O Conselho Nacional de Secretários de Saúde (Conass) anunciou, no fim da tarde desta terça-feira (23), mais um recorde da pandemia do novo coronavírus no Brasil: o maior número de mortes diárias pela Covid-19 com a confirmação de 3.251 novas mortes nas últimas 24 horas.

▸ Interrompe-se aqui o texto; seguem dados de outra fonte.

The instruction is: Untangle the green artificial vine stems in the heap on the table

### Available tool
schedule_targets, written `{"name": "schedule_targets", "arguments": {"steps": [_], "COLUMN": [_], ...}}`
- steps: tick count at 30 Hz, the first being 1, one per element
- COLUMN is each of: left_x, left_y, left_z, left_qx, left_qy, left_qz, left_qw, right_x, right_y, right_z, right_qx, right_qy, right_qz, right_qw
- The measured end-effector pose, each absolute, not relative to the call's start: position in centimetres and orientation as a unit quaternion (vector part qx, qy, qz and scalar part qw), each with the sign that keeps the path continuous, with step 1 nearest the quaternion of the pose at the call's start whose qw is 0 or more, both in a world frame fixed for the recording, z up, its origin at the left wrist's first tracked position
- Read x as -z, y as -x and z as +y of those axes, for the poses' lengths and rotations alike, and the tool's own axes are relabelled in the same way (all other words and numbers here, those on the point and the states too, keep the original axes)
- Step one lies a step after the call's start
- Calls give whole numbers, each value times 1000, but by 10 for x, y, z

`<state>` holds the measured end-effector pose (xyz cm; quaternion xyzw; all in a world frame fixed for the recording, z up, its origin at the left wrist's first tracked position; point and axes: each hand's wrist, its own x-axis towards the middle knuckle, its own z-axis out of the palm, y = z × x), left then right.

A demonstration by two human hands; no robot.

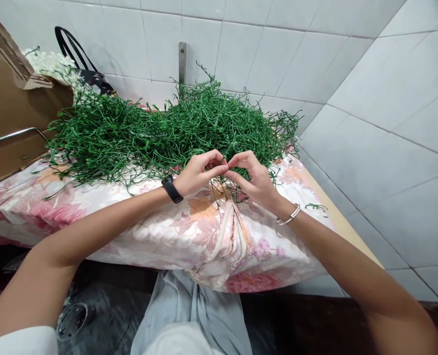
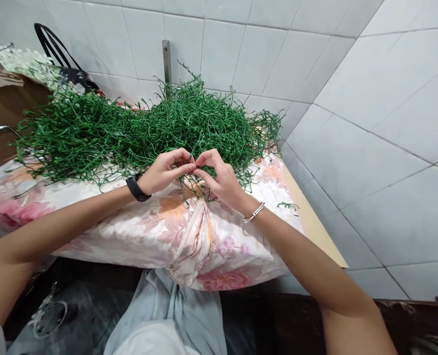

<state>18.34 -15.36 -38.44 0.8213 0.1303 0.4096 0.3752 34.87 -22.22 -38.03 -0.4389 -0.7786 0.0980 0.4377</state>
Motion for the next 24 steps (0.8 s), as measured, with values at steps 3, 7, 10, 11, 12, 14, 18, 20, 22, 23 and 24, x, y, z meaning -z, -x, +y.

O País totaliza 298.676 mortes pela doença do novo coronavírus em 1 ano, contabiliza um total de 82.493 novos casos confirmados, elevando o total de confirmações para 12.130.019.

 

 

Os números desta terça são assustadores, confirmam o que os cientistas estão alertando há meses e elevaram as médias móveis de casos e de mortes para novos patamares recordes, contudo, sem a vacinação em massa, sem política de locdown total e sem uma política de saúde que barre a pandemia, os números vão aumentar.

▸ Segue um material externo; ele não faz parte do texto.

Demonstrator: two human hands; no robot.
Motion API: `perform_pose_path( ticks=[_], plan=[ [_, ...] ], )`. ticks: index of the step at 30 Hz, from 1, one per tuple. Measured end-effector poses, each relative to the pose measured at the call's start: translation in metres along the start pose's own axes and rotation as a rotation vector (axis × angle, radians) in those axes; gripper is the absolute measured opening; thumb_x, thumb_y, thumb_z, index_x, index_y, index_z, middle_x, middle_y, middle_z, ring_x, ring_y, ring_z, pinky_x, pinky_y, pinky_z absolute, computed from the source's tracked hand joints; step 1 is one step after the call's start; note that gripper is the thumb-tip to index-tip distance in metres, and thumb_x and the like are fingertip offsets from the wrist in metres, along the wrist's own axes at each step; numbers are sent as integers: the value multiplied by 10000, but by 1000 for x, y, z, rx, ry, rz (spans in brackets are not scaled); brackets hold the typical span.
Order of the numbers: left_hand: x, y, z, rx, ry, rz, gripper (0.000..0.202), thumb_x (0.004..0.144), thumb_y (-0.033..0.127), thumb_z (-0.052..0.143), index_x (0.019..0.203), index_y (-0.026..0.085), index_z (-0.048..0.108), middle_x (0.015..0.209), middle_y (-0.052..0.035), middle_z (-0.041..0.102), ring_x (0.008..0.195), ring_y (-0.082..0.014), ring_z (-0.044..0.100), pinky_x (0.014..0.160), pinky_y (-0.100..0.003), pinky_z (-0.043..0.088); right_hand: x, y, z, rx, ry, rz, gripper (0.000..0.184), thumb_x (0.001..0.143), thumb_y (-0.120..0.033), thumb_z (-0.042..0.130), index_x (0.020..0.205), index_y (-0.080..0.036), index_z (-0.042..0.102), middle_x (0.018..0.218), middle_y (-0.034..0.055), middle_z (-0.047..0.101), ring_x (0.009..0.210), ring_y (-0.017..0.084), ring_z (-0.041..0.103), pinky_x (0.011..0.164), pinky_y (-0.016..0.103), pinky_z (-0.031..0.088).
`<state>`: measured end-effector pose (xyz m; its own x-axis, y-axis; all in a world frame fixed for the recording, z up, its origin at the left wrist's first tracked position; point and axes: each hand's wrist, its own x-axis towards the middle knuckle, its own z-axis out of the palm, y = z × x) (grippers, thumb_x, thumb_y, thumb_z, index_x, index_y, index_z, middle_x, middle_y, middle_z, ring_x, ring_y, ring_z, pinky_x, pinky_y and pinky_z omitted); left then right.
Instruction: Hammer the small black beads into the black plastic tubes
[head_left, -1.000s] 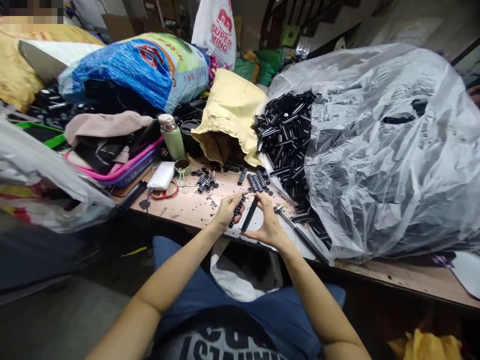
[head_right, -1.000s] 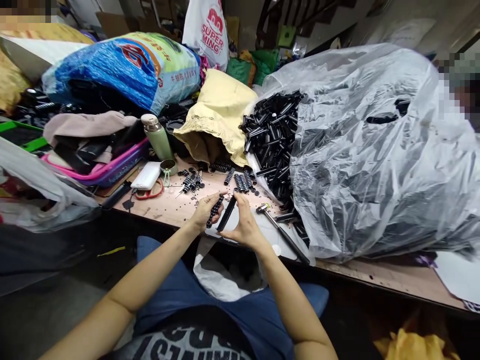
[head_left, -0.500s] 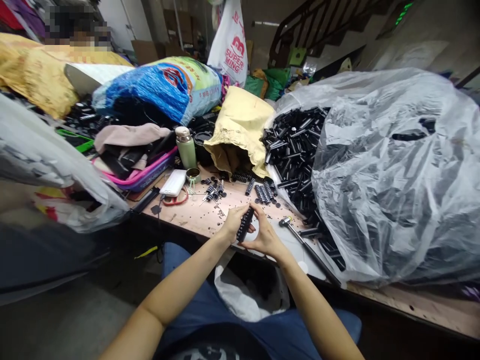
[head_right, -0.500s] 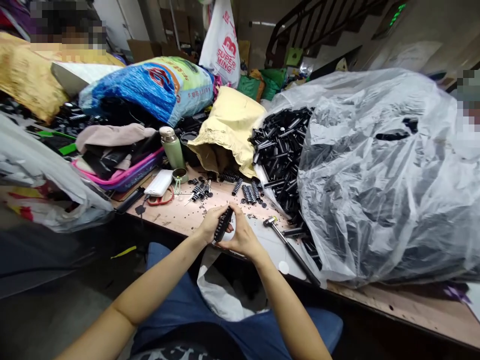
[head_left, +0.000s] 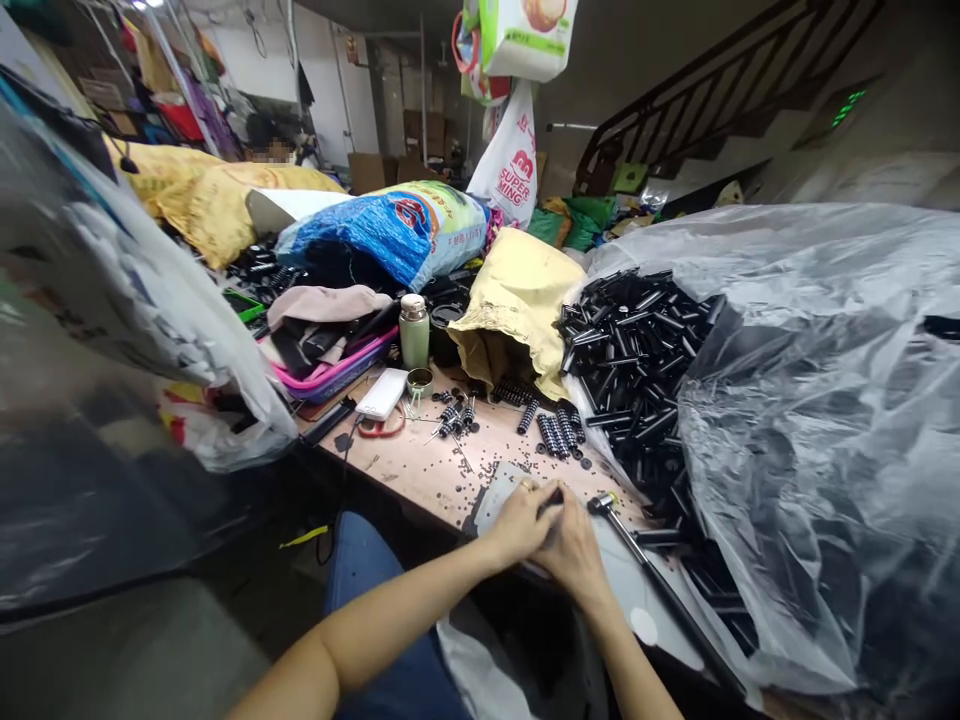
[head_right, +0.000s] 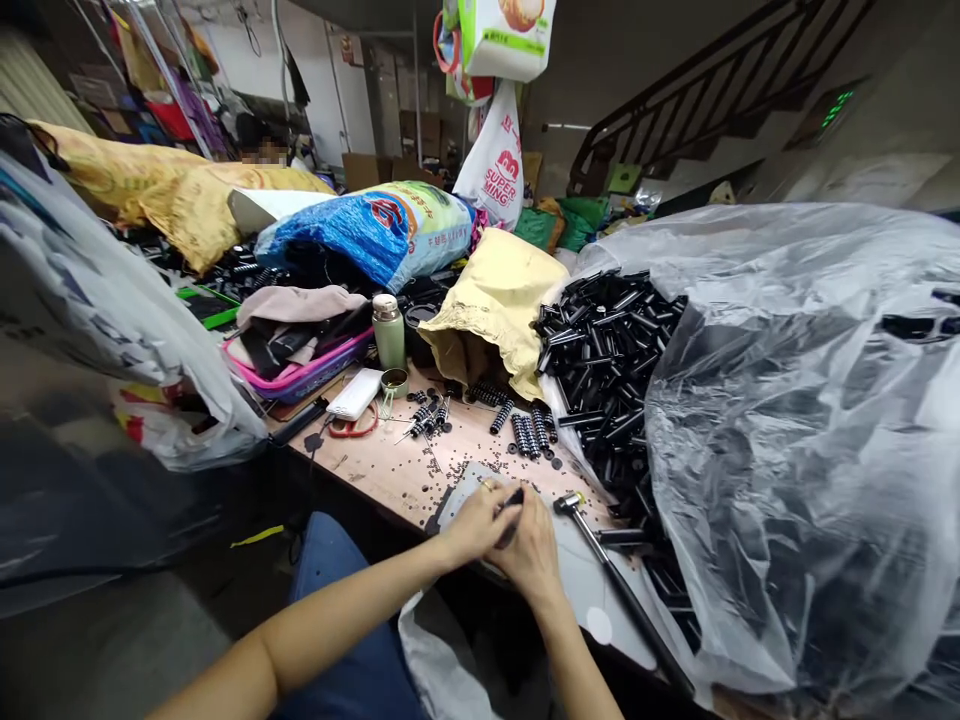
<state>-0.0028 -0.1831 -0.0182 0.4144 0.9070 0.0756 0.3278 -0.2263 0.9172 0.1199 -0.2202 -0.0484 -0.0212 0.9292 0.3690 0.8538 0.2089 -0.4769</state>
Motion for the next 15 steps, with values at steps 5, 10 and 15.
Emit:
perform_pose_path(
  ticks=[5,10,15],
  plan=[
    [-3,-10,15,579,-145,226,463,853,139,498,1315,130,526,1032,-134,628,954,-241,572,850,-343,487,-17,35,-8,-211,11,-50,719,748,-294,570,1392,-142,289,1316,194,487,1214,343,493,994,500,438],
    [7,-31,-4,727,-212,353,383,925,117,386,1251,192,574,969,-91,650,885,-212,573,784,-351,442,-42,67,-69,-611,38,202,427,865,-427,512,1115,-86,569,1053,216,594,1002,348,545,824,464,471],
    [8,-47,-14,878,-159,458,416,929,104,381,1316,192,507,1105,-109,640,979,-222,555,828,-400,369,-56,64,-94,-655,-129,430,323,948,-377,378,888,-140,588,902,163,620,822,262,567,656,338,406]
  ],
)
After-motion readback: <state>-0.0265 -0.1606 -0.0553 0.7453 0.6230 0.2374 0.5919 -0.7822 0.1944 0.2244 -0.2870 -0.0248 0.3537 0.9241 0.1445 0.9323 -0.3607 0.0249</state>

Cientistas da Fundação Oswaldo Cruz (Fiocruz) têm anunciado que o Brasil irá ultrapassar 5 mil mortes diárias de Covid-19 nos próximos meses. Nesta terça, os números mostram que a média móvel de casos continua subindo. Desta vez, foi para 76.545 confirmações em média por dia, enquanto a média de mortes passou para 2.436 óbitos por dia.

 

 

Os números são registrados no primeiro dia da gestão do novo ministro da Saúde, o médico cardiologista Marcelo Queiroga, que tomou posse nesta terça-feira (23) em cerimônica discreta no Palácio do Planalto. O general Eduardo Pazuello foi exonerado do cargo.

 

 

Versão atualizada do cronograma de vacinação brasileiro mostra ainda uma queda de 10 milhões de doses na previsão de imunizantes contra a Covid-19 para distribuição em abril. A Fundação Oswaldo Cruz (Fiocruz) reduziu a estimativa de entregas em 9 milhões, enquanto o primeiro lote de doses da Pfizer saiu da previsão oficial.

 

 

O presidente Jair Bolsonaro (sem partido) vai discursar em rede nacional de rádio e televisão às 20h30. Segundo interlocutores, a ideia é tratar de ações do governo federal no combate à pandemia. Também deverá falar sobre a substituição no Ministério da Saúde.